If you’ve got a smart home, or you just want to know how soaked your garden is getting in the winter, you might want to measure rainfall. There are a bunch of ways to go about it, and this capacitive rainmeter solution from [Magnus Thome] might just be the perfect solution you’re looking for.
Like many who came before, [Magnus] had experimented with traditional resistive-based sensors using copper traces to measure water levels. As the soil moisture measuring set learned as well, corrosion tends to promise a pretty short life for these designs. Capacitive sensors, on the other hand, can be isolated from the water itself, and thus sense the levels without being subject to such degradation.
[Magnus] pairs the off-the-shelf capacitive sensor with an ESP32 charged with reading it and reporting back to Home Assistant. It’s also outfitted with a heater to keep it at a constant temperature to avoid it freezing over during those cold and snowy Swedish winters.

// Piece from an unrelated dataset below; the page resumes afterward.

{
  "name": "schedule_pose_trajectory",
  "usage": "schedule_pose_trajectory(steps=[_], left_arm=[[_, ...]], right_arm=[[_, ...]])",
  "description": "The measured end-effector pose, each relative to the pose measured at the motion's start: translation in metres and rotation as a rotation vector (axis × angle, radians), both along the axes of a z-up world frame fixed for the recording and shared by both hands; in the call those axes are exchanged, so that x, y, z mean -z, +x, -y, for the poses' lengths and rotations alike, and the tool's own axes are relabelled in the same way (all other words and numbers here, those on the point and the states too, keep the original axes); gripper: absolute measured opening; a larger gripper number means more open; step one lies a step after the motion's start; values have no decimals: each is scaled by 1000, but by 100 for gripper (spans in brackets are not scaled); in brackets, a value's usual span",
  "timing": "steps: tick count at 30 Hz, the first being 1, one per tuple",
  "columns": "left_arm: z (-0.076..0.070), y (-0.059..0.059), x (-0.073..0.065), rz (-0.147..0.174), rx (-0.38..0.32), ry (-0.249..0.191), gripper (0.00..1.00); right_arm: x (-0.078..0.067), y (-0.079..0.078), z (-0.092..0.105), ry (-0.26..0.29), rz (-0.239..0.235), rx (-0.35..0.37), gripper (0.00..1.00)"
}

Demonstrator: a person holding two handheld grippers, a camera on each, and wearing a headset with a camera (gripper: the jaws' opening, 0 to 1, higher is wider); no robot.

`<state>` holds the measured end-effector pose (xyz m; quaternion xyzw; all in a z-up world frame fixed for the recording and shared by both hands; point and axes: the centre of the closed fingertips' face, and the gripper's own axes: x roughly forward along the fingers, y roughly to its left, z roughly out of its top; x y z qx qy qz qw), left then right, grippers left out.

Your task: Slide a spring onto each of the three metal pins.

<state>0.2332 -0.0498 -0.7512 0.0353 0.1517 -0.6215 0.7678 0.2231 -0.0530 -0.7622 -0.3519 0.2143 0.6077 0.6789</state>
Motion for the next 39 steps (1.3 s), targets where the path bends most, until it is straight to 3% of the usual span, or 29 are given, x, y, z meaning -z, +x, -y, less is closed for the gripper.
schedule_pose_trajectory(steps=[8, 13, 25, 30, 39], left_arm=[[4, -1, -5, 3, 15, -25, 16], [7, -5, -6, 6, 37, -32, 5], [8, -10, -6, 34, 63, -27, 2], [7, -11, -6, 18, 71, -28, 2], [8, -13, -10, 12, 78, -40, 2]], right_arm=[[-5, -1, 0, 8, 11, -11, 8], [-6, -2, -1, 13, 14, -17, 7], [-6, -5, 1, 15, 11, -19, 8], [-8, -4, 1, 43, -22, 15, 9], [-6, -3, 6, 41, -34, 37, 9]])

It’s a tidy way to integrate a quality commercial sensor with a DIY smart home setup. If you’ve been whipping up your own neat sensor networks for your smart home, don’t hesitate to let us know. Video after the break.
Interesting way to measure rain intensity, but having the sensor heared to 45 degrees 24×7 seems like an energy inefficient way to get this info.
…heated
The heater draws less than 2W 👍
But it is a very good point, I’ll add to the code that it only heats up when it detects water/snow
I wonder whether this can actually measure rainfall and how accurate it is. Maybe the heater evaporated the rain drops fast enough that you can integrate the amount of water over time on the sensor. I’d like to see an experiment along these lines….
I was thinking along the lines of borrowing a good meter measuring rain volume and comparing the outputs. The sensor I use changes it’s capacitance a lot between drizzle and heavy rain so that’s good. But I get a feeling the value is a bit unlinear to translate to rain volume. That isn’t a problem of course, if I can’t come up with a math formula for translating capacitance to rain volume a translation table with interpolation between the data points could be used.
how to keep this sensor clean?
No need. As long as there hasn’t fallen a big fat leaf on top of it 😁 Capacitive sensor works touch less, that’s the point 👍
Bird shit and small sticks (from leaf stems I guess) are the biggest issue the tipping bucket rain gauge I have suffers from. Likely the first is the bigger problem for a capacitive sensor. I see matching to about 20% between the tipping bucket and an old style calibrated cylinder, manual check daily, rain gauge. It depends a bit on how heavy the rain is. And when I last cleaned the tipping bucket. Thats after calibrating the tipping bucket – it was well off. I would be somewhat surprised if a capacitive sensor did much better than – its raining soft/medium/hard judging on my car wipers.
It is not intended to do anything more precise than the resistive rain sensor which it replaces which is just that: to indicate rain intensity. I replaced (the very common) resistive sensor with this capacitive one (which oddly enough isn’t as common) because it isn’t sensitive to the harsh environment and doesn’t deteriorate as the resistive does.
My tipping bucket gets fouled by spider webs, and grows algae too. Not sure if the two are related, but both seem to stop the bucket tipping reliably and need to be cleaned off every couple of months.
So, is the point to count individual drops? How does it handle a very heavy rain?
The capacitance changes very well with the intensity of the rain. It is not counting drops but measuring the capacitance values different amount of water on the sensor plate results in. At some point with a heavy monsune it might of course be saturated but so far it has given clearly different values for different rain intensities, even heavy rain.
I think I misunderstood. This is not measuring the amount of rainfall over time, but is more of a qualitative measure of the intensity of the rain at any given point in time.
The Tempest weather station uses this exact method to both detect rain and measure rainfall. It is a tried and true solution.